> **Problem description**
Write the line that contains "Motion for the" and each one after it, word for word, ending with the final line of the data.

> **Exercise data**
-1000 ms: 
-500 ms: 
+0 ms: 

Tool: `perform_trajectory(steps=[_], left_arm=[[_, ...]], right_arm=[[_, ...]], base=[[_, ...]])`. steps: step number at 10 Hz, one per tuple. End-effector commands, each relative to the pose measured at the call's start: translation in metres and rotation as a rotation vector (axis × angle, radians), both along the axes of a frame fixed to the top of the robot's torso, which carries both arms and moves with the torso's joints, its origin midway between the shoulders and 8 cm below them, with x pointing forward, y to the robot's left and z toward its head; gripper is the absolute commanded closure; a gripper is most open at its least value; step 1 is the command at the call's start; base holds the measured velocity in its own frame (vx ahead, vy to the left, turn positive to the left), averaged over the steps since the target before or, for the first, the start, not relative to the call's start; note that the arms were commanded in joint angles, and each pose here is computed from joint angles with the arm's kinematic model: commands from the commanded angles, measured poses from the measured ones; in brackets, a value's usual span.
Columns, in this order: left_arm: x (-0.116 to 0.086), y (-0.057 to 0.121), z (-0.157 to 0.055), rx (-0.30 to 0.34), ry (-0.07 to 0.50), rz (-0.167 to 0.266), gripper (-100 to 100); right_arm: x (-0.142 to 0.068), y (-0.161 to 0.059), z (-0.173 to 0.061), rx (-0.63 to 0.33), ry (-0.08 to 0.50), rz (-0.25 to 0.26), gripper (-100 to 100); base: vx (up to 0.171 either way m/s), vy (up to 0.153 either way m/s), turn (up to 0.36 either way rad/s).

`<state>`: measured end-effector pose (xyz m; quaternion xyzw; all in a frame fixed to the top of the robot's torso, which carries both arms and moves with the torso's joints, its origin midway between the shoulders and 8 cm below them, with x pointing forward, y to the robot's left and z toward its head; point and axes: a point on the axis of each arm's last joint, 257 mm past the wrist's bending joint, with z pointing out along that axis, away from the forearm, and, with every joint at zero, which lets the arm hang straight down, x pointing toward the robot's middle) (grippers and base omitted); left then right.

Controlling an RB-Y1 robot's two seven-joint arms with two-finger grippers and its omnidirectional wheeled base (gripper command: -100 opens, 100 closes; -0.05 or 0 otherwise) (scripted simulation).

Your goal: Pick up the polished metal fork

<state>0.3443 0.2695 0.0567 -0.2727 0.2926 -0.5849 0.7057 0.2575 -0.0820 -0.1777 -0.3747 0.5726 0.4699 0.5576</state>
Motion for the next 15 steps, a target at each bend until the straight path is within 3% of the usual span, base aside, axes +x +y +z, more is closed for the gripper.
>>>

> **Solution to this exercise**
Motion for the next 15 steps, a target at each bend until the straight path is within 3% of the usual span, base aside, axes +x +y +z, more is closed for the gripper.
>>>

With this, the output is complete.